People tend to think of this as horrible discriminating decisions made by some horrible people, but most likely it is a very cheap machine developed by an intern who had 3 days to make something work...
That’s much worse. The number of people out there who will do this deliberately is much smaller than the number of people who will do it accidentally, but the harms are the same. We need to avoid carelessly applying technology to areas where carelessness can harm people severely.
There is an option to override, it’s just not visible in the picture.
The booth is asking the user to “touch an option” but only 1 option is visible, the option to retake the photo has a “attempts remaining” counter and that the company logo is in the middle of the photo preview (the photo preview is in the middle of two options, which will make the company logo centred on the screen).
If that's the case, then the decision to assign it to an intern and give them 3 days, and then not to test it with a diverse set of subjects was somebody's fault and failure.
If they were not an intern (or even if they were, frankly), the engineer who built it also had a responsibility to think beyond their own demographic; and if the timeline was too short to develop a properly robust system, to at least point that out to management.

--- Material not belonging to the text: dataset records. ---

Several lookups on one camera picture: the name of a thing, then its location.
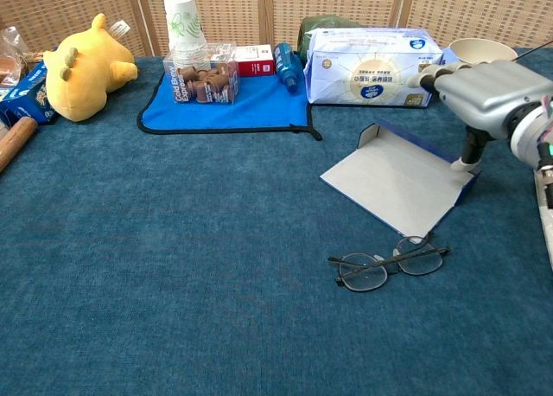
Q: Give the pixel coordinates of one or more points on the beige bowl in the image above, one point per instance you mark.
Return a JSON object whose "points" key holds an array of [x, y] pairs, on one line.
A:
{"points": [[475, 52]]}

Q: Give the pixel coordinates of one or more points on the white paper cup stack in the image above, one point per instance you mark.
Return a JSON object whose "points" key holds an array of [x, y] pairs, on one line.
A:
{"points": [[183, 20]]}

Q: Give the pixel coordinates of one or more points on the yellow plush toy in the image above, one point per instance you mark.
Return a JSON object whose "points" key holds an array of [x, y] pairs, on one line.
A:
{"points": [[86, 76]]}

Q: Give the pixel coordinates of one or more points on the wooden rolling pin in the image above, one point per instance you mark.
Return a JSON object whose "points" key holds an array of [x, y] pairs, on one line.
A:
{"points": [[17, 141]]}

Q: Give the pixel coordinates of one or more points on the clear bag with white garment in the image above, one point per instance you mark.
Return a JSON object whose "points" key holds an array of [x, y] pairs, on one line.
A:
{"points": [[546, 214]]}

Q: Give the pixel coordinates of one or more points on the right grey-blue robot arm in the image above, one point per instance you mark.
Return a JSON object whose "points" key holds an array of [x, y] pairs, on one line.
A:
{"points": [[531, 141]]}

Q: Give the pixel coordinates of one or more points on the teal fabric table cover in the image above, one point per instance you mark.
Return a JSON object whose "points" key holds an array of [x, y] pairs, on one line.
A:
{"points": [[173, 240]]}

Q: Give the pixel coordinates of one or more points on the woven rattan folding screen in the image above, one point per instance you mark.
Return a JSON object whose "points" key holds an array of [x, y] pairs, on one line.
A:
{"points": [[345, 2]]}

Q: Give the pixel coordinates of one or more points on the red and white carton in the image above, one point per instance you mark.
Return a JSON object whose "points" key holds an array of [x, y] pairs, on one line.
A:
{"points": [[255, 65]]}

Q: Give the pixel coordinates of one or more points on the white and blue tissue pack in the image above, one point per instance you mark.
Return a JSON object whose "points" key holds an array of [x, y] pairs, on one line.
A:
{"points": [[371, 67]]}

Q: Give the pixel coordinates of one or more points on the black thin-frame glasses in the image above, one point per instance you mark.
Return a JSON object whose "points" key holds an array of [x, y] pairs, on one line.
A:
{"points": [[415, 255]]}

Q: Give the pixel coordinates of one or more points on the blue cloth with black trim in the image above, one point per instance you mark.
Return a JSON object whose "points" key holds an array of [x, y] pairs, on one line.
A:
{"points": [[259, 110]]}

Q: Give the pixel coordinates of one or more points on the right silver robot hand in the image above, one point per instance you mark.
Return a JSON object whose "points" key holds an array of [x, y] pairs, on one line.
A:
{"points": [[488, 97]]}

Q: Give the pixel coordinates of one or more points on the blue plastic bottle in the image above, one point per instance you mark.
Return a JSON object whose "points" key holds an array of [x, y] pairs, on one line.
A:
{"points": [[287, 65]]}

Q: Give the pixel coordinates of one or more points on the dark blue snack box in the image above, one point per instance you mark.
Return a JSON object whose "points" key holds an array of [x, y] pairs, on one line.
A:
{"points": [[26, 97]]}

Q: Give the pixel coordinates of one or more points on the bagged brown pastry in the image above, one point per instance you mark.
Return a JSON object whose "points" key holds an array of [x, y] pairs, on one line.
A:
{"points": [[10, 63]]}

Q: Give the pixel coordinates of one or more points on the clear coffee capsule box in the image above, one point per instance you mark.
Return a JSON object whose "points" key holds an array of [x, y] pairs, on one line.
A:
{"points": [[203, 84]]}

The better question is, why replace a simple photo booth that has worked flawlessly for decades for a few quarters with a machine that requires a massive investment to work properly and do the same thing? It reminds me very much of "smart toasters" and other gadgets that are extremely expensive and arguably don't work nearly as well and aren't nearly as reliable as the old appliances they are supposed to replace.
Passport photos have been issued for over a century without needing this crap. Yes, it meant more rejections, and it meant inspectors allowing photos that had minor rule violations, but convenience isn’t the paramount goal of everything.

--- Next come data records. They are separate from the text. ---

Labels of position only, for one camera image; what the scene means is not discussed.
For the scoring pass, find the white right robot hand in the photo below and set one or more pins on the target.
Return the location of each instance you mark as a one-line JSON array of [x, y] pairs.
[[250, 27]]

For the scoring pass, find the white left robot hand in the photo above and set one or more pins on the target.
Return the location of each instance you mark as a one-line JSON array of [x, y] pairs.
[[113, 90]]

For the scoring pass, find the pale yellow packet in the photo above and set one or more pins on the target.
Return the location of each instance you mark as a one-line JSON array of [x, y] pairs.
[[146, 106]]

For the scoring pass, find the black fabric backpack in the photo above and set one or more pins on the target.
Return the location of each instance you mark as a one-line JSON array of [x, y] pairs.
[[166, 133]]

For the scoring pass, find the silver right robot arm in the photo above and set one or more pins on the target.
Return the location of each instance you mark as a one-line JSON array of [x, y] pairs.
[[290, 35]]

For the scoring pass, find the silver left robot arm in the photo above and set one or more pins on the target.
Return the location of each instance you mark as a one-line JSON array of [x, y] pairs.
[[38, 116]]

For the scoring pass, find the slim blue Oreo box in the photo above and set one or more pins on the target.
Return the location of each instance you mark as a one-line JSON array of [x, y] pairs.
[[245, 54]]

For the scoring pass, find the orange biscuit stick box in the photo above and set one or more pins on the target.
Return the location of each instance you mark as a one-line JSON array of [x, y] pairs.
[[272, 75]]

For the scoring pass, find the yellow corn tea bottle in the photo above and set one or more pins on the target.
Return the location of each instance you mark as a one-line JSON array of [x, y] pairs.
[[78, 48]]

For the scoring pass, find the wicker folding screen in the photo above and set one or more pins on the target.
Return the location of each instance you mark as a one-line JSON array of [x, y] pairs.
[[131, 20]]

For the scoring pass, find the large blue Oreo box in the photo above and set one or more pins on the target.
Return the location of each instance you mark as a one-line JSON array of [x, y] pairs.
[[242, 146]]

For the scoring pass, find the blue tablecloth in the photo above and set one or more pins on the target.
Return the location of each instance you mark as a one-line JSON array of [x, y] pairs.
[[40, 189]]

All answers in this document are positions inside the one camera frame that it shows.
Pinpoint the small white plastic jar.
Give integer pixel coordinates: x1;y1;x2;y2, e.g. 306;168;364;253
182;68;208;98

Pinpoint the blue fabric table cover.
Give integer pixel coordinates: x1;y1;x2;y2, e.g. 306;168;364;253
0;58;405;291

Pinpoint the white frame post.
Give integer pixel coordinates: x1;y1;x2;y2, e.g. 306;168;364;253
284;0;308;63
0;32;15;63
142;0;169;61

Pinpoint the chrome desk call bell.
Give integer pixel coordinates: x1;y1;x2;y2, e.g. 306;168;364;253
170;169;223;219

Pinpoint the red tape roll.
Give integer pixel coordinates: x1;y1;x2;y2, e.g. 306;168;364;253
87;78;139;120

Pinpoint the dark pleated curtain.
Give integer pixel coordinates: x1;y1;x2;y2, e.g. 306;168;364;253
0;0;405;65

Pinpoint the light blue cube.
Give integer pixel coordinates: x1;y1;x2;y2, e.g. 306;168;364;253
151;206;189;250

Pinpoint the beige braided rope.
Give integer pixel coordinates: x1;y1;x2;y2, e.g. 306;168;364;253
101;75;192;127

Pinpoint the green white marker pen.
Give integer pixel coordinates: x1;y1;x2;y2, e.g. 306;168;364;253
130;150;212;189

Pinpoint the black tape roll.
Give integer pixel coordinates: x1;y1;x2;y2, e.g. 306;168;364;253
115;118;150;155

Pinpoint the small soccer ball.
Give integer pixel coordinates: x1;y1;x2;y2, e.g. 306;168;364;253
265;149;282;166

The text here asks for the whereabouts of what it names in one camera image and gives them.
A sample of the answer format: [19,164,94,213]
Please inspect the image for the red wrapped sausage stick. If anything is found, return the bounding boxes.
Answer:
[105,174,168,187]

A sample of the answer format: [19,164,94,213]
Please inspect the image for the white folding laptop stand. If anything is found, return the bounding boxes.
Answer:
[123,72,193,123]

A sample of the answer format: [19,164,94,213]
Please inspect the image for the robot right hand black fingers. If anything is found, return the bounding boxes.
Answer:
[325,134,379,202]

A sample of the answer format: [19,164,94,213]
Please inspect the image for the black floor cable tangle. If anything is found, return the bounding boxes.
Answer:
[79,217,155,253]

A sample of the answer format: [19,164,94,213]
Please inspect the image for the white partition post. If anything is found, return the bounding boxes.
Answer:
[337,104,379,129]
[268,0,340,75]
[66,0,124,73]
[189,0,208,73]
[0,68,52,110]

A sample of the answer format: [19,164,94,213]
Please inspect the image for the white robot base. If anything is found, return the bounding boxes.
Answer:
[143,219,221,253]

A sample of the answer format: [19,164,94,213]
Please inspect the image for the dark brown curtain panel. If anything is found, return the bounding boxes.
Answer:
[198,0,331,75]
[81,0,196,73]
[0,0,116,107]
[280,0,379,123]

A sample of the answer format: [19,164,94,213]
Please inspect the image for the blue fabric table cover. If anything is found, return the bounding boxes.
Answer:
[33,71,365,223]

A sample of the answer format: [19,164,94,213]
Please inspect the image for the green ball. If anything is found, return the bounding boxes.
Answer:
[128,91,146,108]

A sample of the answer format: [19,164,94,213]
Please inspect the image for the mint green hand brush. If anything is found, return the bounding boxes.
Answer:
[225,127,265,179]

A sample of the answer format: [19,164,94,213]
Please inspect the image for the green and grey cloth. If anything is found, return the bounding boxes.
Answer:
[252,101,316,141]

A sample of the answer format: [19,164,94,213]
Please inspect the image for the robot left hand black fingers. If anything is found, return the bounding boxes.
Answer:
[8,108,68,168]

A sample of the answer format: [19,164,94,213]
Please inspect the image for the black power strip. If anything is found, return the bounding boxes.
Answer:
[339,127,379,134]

This is why we need regulation and can’t leave this kind of stuff up to the market.
If it costs too much to make a machine that is trained on not
just a set of white faces so it is not discriminatory, that machine should not be allowed to exist. The only alternative is that if you happen to be part of the privileged majority, you can get a cheap picture from an automated booth, whereas everyone else will have no choice but to pay for a more expensive alternative. This will work to amplify any differences that are already ingrained in society (that probably led to the homogenous training set to begin with).

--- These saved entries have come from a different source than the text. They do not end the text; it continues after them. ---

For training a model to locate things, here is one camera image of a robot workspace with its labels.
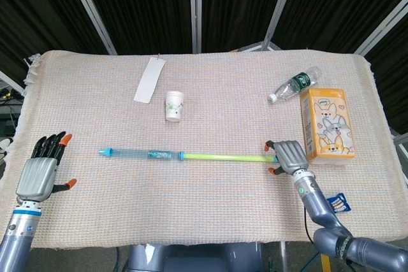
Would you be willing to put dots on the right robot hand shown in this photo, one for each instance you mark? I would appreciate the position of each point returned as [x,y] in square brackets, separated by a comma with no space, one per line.
[291,155]

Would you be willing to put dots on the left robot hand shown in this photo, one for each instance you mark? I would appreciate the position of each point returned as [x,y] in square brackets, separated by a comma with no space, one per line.
[36,178]

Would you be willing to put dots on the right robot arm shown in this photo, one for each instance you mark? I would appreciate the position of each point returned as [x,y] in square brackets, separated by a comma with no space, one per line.
[322,218]

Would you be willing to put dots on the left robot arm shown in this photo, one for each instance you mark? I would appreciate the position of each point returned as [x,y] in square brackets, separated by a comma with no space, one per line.
[19,233]

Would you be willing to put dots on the orange corgi tissue pack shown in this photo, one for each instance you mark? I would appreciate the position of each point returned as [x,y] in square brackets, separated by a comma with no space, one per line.
[330,125]

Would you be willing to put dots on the blue snack packet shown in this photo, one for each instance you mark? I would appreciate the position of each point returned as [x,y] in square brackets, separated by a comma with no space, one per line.
[339,203]

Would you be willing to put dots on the clear plastic water bottle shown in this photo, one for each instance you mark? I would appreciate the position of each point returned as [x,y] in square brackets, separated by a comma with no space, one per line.
[293,86]

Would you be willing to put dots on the beige woven table cloth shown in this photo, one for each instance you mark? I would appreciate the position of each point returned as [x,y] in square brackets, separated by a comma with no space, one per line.
[204,205]

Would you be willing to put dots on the yellow table leg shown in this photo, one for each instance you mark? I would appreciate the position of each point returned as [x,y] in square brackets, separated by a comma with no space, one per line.
[325,262]

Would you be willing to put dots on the white paper cup green print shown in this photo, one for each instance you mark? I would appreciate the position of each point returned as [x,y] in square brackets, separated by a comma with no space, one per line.
[174,106]

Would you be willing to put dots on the grey robot torso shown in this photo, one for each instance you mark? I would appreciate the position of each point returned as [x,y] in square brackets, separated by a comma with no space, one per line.
[194,257]

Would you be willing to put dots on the white paper strip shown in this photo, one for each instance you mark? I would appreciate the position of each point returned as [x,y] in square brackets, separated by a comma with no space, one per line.
[149,81]

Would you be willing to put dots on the grey partition frame post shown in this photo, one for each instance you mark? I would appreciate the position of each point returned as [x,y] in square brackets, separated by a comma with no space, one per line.
[90,11]
[379,33]
[280,7]
[195,7]

It doesn’t matter how it’s rationalized, it wouldn’t have shipped with a more observant set of people.
Nobody consciously thinks infrared faucets and hand dryers discriminate, it doesn’t matter about how “hard” contrast on darker people must be for a machine, its just that the edge case when their sensors start failing should have not been considered an edge case at all and never shipped. Nobody should be in a position of playing devils advocate to dismiss minority experiences with technology explaining why companies are tone deaf, it just shouldn't have shipped.
This is without a doubt a product of badly designed software.
That badly designed software is making life difficult for people based on assumptions about race and gender. It's a problem which is worth fixing and deserves attention.
I saw a great talk at a conference about this by a woman from the University of Florida. I am sorry I don't remember her name or the conference. But this is a classic symptom of lack of diversity of developers (or test subjects). It's like the sinks that don't activate with dark hands (one of her examples). It's another reason we need to focus on developing underrepresented talent.
That doesn't clarify much. Is this some kind of official, government-sanctioned kiosk, whose approval of a photo carries some sort of final authority, and it doesn't just pass the photo on to the passport office?
Because otherwise, it would work just fine without this enforcement functionality.
Submitting a bad photo with your passport application can really suck. It delays things a lot and potentially even costs you a submission fee.
The point of passport photo services is to mimic (or try to) the official government photo reviewers criteria. That's the value it provides. Learning that you will be rejected quickly rather than slowly.
i guess it's trendy to assume the worst, but my optimistic take is that "the machine is broken, use a different machine". maybe because encountering broken machines in public use is pretty much a daily experience for me.
the company that produces the software or the box will either notice the issue and fix it. or not and be punished by the market.